Culture can manifest in the workplace in varying ways:

  • In person versus remote work (or a balance of the two)
  • The layout of workstations – open concept or lots of offices
  • Preferred communication channels – video conferences, group meetings, in person, or email
  • Attitudes about asking questions – acceptance of asking leaders questions; what happens if someone asks a “stupid” question
  • The way values or policies are interpreted – are organizational values just wall ornaments or taken as fundamental moral guidance; is it acceptable to violate a policy; does a policy really apply to everybody, including senior leaders

When we talk about culture, we are referring to an organization’s collective values, beliefs, norms, and practices, that in turn influence how people behave. Structures, processes, and policies can set more explicit parameters around organizational culture and how people can and should act. This is where board oversight can make a difference.

Culture is alive and evolves, with or without any intervention by the board or management. Organizations can take an active role in shaping culture to strengthen their talent, structures, and processes. Throughout this continuous evolution, the board needs to build an understanding of the culture and monitor it in order to provide direction where it sees risks and opportunities.
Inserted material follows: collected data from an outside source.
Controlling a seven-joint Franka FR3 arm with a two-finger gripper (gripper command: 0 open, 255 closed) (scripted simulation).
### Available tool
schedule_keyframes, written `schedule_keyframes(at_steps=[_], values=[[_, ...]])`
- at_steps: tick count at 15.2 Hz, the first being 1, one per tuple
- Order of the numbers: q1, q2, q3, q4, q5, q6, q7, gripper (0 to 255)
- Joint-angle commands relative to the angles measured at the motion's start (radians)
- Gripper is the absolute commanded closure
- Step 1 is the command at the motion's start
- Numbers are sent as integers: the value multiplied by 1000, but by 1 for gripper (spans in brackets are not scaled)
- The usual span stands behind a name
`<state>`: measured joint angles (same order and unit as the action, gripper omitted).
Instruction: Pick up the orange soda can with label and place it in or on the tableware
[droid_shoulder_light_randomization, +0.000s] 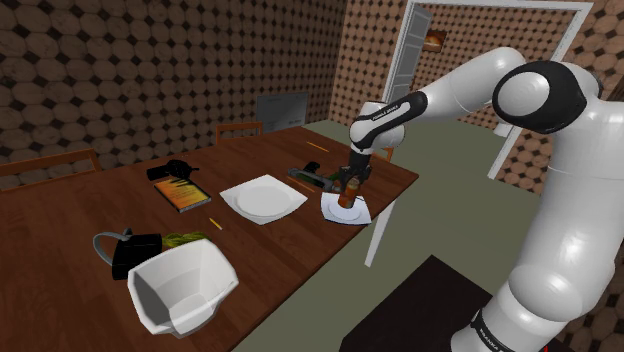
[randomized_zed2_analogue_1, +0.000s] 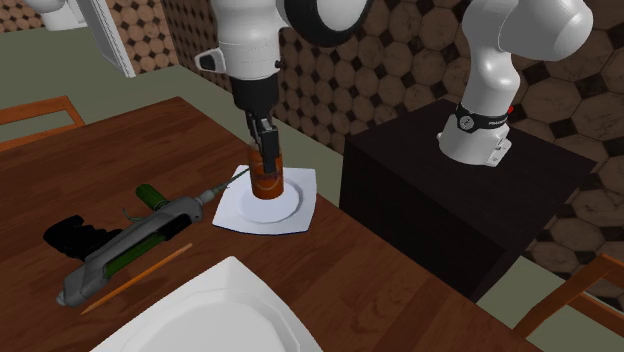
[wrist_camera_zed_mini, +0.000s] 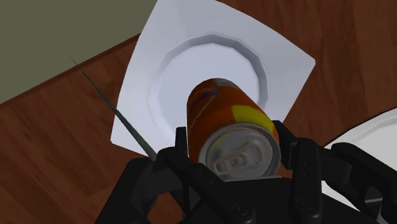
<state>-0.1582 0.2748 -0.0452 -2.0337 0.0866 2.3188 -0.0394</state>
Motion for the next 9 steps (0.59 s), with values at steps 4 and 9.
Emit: schedule_keyframes(at_steps=[4,9], values=[[-1,23,1,-10,4,34,-4,255],[-1,23,1,-10,4,34,-4,255]])
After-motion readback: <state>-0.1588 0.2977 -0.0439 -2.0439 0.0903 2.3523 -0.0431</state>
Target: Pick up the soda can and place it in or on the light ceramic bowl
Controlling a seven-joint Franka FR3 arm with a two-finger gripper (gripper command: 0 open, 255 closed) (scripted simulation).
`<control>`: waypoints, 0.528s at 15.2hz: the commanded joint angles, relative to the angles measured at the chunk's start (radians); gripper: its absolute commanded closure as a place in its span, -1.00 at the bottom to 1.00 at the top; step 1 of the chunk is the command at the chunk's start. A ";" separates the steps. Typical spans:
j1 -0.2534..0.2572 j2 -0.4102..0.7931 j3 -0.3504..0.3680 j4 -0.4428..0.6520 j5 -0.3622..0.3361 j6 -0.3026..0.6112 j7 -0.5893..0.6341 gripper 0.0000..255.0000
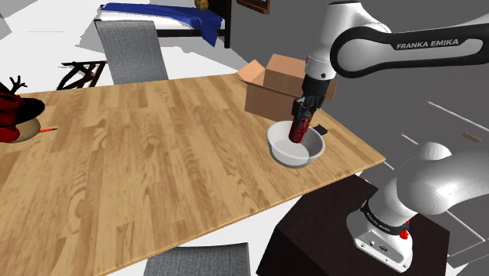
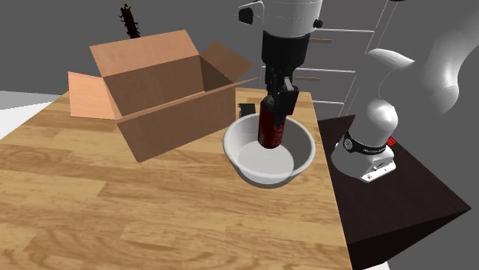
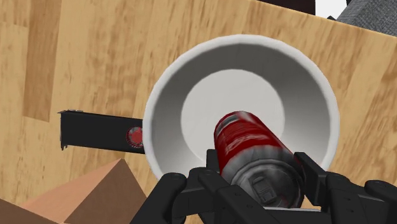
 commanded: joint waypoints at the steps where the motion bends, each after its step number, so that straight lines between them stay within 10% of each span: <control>1: 0.000 0.000 0.000 0.000 0.000 0.000 0.000 1.00; 2: 0.000 0.000 0.000 0.000 0.000 0.000 0.000 -1.00; 8: 0.000 -0.004 -0.001 0.031 -0.001 -0.034 0.000 -1.00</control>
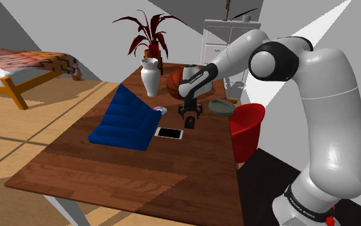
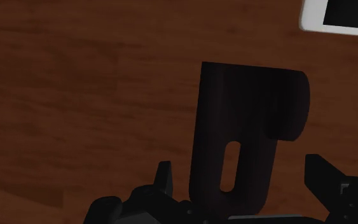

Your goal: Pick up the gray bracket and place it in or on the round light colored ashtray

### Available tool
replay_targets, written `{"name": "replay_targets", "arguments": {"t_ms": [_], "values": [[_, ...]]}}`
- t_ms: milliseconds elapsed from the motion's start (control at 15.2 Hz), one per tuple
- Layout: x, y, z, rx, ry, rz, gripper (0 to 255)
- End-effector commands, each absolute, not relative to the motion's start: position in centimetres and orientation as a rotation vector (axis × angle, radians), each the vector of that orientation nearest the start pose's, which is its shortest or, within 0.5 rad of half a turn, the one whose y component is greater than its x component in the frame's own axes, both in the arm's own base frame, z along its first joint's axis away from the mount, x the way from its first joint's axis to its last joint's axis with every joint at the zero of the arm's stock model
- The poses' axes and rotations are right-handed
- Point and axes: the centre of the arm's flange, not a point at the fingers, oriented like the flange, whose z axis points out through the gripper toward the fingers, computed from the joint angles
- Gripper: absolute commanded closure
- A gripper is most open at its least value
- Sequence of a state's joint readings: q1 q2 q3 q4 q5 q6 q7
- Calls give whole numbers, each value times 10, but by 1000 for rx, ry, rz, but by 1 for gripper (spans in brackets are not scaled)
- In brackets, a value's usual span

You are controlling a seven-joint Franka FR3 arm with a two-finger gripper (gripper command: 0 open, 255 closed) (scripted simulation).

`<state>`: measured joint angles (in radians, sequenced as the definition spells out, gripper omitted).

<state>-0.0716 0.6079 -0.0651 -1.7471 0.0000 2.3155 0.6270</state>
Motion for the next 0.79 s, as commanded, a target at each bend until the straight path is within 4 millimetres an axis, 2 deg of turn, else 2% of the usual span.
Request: {"name": "replay_targets", "arguments": {"t_ms": [0,132,594,660,726], "values": [[658,-87,212,-2964,1172,44,0],[657,-87,203,-2964,1172,44,0],[657,-87,204,-2964,1172,44,0],[657,-87,204,-2964,1172,44,255],[657,-87,204,-2964,1172,44,255]]}}
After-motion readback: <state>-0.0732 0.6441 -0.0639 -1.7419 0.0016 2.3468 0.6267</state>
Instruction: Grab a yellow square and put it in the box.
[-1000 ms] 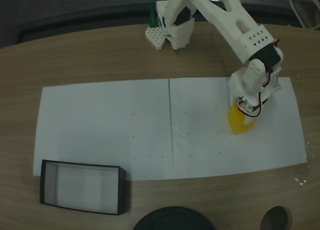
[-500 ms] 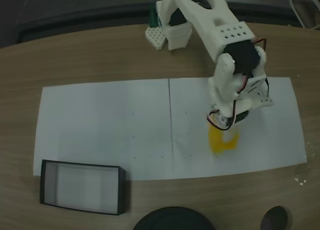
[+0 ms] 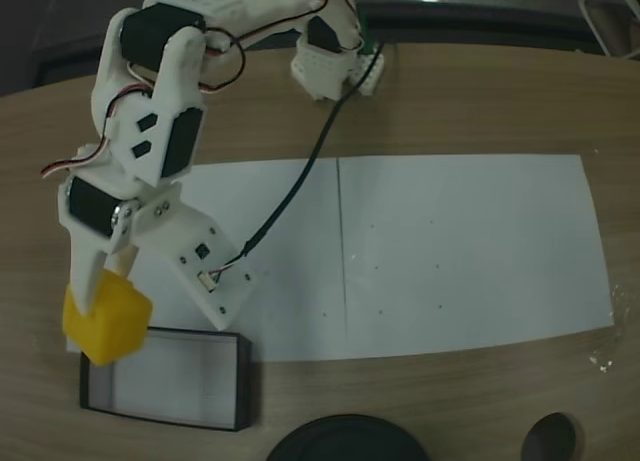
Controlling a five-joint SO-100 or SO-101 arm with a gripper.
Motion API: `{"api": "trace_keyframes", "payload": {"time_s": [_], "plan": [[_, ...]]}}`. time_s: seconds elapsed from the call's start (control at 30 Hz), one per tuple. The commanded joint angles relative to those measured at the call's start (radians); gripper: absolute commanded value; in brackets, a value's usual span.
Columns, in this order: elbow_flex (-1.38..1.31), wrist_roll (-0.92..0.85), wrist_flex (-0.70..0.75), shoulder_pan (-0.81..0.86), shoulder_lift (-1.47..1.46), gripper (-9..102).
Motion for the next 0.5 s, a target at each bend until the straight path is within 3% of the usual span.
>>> {"api": "trace_keyframes", "payload": {"time_s": [0.0,0.47], "plan": [[-0.057,-0.009,-0.044,0.017,-0.037,7],[-0.058,-0.066,-0.103,-0.017,-0.21,8]]}}
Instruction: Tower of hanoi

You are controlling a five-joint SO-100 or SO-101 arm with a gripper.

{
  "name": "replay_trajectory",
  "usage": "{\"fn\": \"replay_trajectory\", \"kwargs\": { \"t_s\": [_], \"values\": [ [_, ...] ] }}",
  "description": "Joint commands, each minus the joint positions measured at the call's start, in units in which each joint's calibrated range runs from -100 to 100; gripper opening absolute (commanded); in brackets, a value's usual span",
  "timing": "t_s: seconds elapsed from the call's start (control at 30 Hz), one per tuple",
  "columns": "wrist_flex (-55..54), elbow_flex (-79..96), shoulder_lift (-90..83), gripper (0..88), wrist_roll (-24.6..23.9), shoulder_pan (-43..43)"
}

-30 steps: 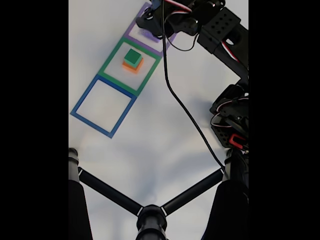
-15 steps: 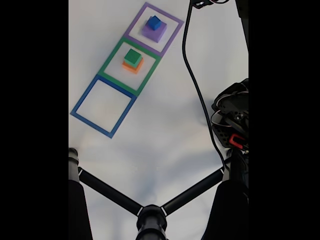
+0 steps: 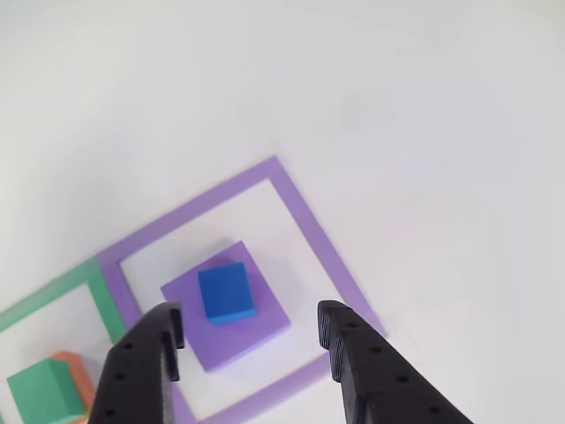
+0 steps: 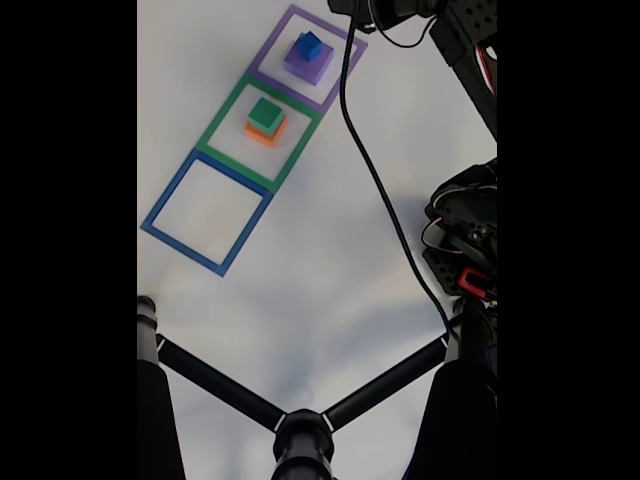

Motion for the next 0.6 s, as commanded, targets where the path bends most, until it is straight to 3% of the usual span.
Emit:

Effective boards deeply care about culture, as it can create existential risk for an organization, as well as great opportunities. Many boards focus on the risk lens only as this can have an immense impact if left unchecked. Culture risks can be hidden and may not always be immediately obvious – the board needs to pay attention to more subtle indicators of an unhealthy culture. Examples include:

  • A culture of downplaying or tolerating harassment
  • Creating a “toxic work environment” where people feel belittled and unsafe
  • A nonchalant attitude towards health and safety

There is a significant opportunity for boards in supporting and continuously improving a positive culture, as this can strengthen the organization and ultimately enable it to better deliver its mandate. The benefits of a strong culture include:

  • Competitive advantage when attracting and retaining talent
  • Employees are more engaged, leading to higher organizational effectiveness
  • Mutual support in the workplace can reduce stress, mental and physical illness, and injuries
  • Diverse and inclusive organizations achieve better results[3]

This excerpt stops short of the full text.